• EXERCISE BRIEF: Search the data below for the word "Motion" and report how many lines contain it. Nothing but the number is needed.
================================
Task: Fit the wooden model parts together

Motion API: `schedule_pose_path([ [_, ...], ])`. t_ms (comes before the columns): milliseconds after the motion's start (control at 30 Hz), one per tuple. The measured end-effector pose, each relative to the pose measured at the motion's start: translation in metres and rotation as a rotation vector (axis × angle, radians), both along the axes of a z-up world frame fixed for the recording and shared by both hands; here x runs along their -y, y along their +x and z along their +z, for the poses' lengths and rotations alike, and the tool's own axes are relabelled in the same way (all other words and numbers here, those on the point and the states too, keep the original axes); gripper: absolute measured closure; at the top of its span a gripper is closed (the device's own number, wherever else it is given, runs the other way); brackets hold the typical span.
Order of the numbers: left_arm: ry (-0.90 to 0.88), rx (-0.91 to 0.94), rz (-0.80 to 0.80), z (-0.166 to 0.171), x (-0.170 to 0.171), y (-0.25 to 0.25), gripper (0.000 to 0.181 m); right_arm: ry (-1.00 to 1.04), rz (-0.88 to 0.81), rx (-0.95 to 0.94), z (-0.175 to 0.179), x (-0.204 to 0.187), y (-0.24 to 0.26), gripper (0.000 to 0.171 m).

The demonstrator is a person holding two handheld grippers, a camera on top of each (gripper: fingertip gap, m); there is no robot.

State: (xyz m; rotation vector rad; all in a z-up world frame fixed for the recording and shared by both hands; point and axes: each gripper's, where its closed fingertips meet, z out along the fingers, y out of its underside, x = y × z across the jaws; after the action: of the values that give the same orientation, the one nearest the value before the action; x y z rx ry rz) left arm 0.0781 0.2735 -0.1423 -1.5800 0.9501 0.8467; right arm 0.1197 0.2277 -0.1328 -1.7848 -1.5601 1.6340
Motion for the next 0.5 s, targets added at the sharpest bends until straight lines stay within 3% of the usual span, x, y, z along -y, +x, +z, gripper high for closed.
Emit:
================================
• TASK SOLUTION: 2